[Source records]

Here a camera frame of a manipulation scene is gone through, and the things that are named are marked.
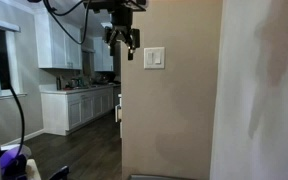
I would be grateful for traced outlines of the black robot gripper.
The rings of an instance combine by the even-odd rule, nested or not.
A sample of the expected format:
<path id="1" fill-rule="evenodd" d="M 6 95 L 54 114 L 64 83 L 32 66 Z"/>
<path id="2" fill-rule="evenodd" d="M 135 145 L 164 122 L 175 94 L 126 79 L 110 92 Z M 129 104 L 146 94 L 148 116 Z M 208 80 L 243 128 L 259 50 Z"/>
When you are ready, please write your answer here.
<path id="1" fill-rule="evenodd" d="M 104 41 L 111 43 L 110 56 L 115 55 L 115 41 L 121 40 L 128 43 L 128 60 L 133 60 L 133 42 L 131 38 L 131 26 L 133 10 L 128 7 L 120 7 L 111 14 L 112 27 L 105 28 Z"/>

■ **What you need to do**: In the copy, include every line of the records exactly and none of the images.

■ **Task result**:
Here a camera frame of a manipulation scene is gone through, and the things that are named are marked.
I would be grateful for traced outlines of the black robot gripper.
The rings of an instance combine by the even-odd rule, nested or not.
A sample of the expected format:
<path id="1" fill-rule="evenodd" d="M 6 95 L 54 114 L 64 83 L 32 66 Z"/>
<path id="2" fill-rule="evenodd" d="M 135 145 L 164 122 L 175 94 L 126 79 L 110 92 Z M 129 104 L 146 94 L 148 116 Z M 208 80 L 243 128 L 259 50 Z"/>
When you are ready, please write your answer here.
<path id="1" fill-rule="evenodd" d="M 104 41 L 111 43 L 110 56 L 115 55 L 115 41 L 121 40 L 128 43 L 128 60 L 133 60 L 133 42 L 131 38 L 131 26 L 133 10 L 128 7 L 120 7 L 111 14 L 112 27 L 105 28 Z"/>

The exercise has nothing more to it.